Abstract

A three-dimensional 1H, 13C, 31P triple resonance experiment, HCP-CCH-TOCSY, is presented which provides unambiguous through-bond correlation of all 1H ribose protons on the 5' and 3' sides of the intervening phosphorus along the backbone bonding network in 13C-labeled RNA oligonucleotides. The correlation of the complete ribose spin system to the intervening phosphorus is obtained by adding a C,C-TOCSY coherence transfer step to the triple resonance HCP experiment. The C,C-TOCSY transfer step, which utilizes the large and relatively uniform 1J(C,C) coupling constant (approximately 40 Hz for ribose carbons), efficiently correlates the phosphorus-coupled carbons observed in the HCP correlation experiment (i.e., C4' and C5' in the 5' direction and C4' and C3' in the 3' direction) to all other carbons in the ribose spin system.

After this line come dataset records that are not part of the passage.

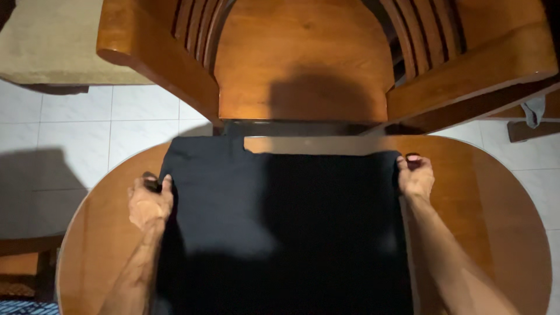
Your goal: The person folds three t-shirts one by one on a wooden table. They retrieve each shirt from a blue laundry basket, lay it flat, fold the sides and bottom, and place the folded shirts into a neat stack on a nearby chair.
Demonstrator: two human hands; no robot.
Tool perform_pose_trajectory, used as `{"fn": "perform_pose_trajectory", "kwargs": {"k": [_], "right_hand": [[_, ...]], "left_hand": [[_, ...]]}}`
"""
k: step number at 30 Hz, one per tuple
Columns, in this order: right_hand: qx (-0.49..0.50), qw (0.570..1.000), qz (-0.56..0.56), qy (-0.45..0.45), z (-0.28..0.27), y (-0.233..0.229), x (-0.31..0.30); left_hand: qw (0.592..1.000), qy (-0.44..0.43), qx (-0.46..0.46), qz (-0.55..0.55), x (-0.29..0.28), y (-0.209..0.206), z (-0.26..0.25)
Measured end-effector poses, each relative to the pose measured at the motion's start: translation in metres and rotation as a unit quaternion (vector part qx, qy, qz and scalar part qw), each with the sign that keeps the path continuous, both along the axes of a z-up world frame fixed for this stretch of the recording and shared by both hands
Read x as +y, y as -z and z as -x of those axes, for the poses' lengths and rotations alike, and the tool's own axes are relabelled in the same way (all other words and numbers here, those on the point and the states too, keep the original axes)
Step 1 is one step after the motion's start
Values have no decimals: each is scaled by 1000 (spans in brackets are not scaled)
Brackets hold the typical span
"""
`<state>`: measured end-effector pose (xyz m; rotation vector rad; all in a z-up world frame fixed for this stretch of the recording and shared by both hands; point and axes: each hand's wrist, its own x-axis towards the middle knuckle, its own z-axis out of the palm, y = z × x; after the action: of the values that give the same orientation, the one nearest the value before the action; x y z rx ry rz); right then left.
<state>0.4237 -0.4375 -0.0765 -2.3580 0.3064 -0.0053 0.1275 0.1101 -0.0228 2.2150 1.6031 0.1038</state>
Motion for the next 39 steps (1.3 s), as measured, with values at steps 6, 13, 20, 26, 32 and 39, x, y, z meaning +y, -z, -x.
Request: {"fn": "perform_pose_trajectory", "kwargs": {"k": [6, 13, 20, 26, 32, 39], "right_hand": [[7, 989, 127, -73, 75, -37, -2], [70, 982, 84, -155, 214, -90, 13], [368, 859, -80, -347, 404, -105, 66], [539, 751, -149, -351, 523, -95, 130], [462, 738, -491, -45, 572, -42, 200], [402, 722, -561, 38, 577, -58, 214]], "left_hand": [[999, -32, 27, -3, -24, -16, 81], [991, -91, 17, 101, -89, 2, 263], [949, -105, -110, 277, -185, 12, 393], [903, -111, -166, 380, -205, -46, 405], [796, -112, -322, 500, -188, -98, 413], [796, -105, -301, 515, -149, -67, 443]]}}
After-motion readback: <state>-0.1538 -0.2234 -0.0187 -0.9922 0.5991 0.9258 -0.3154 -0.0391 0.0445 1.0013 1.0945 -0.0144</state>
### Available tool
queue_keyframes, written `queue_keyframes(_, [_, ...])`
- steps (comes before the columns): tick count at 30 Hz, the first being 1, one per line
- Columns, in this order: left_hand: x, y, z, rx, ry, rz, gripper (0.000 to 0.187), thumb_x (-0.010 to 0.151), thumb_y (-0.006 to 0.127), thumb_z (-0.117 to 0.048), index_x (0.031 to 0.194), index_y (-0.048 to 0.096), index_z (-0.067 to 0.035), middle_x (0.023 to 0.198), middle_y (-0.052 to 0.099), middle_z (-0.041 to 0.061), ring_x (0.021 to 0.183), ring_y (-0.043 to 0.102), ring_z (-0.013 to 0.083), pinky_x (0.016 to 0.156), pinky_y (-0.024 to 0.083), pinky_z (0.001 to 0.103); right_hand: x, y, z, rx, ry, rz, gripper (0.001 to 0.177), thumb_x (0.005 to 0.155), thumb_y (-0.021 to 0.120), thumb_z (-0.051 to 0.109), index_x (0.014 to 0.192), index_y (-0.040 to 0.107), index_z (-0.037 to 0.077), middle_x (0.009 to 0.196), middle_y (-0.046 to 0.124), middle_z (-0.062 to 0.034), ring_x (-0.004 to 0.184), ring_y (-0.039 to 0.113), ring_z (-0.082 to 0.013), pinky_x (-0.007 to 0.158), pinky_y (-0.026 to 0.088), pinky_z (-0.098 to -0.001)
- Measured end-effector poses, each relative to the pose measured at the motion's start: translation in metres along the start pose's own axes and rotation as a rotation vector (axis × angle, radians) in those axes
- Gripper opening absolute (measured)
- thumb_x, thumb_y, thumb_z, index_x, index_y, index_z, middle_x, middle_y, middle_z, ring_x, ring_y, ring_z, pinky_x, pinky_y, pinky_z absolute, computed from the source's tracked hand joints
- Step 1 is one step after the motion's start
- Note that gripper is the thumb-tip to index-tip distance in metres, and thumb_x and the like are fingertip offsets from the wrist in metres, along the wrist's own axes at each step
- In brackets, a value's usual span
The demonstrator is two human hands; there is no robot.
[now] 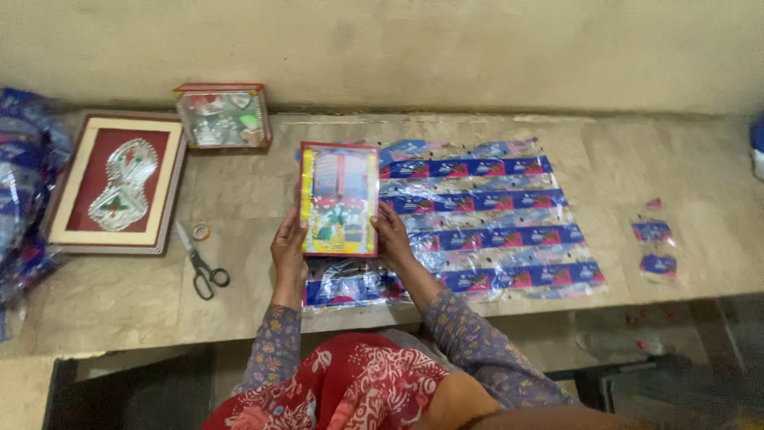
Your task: The person lays out a sheet of patterned wrapping paper on a table, places a rectangular box on it, and folds the paper around the box. They then pick up a roll of tape and prepare to secure the wrapped package.
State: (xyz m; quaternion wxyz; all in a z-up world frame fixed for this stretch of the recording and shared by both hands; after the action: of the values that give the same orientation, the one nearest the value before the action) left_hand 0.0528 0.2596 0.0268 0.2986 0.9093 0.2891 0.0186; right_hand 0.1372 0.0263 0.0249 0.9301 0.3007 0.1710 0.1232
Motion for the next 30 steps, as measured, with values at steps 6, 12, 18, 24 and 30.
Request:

Of the additional correlations observed in the HCP-CCH-TOCSY, that to the relatively well-resolved anomeric H1',C1' resonance pairs provides the greatest gain in terms of facilitating assignment. The gain in spectral resolution afforded by chemical shift labeling with the anomeric resonances should provide a more robust pathway for sequential assignment over the intervening phosphorus in larger RNA oligonucleotides. The HCP-CCH-TOCSY experiment is demonstrated on a uniformly 13C, 15N-labeled 19-nucleotide RNA stem-loop, derived from the antisense RNA I molecule found in the ColE1 plasmid replication control system.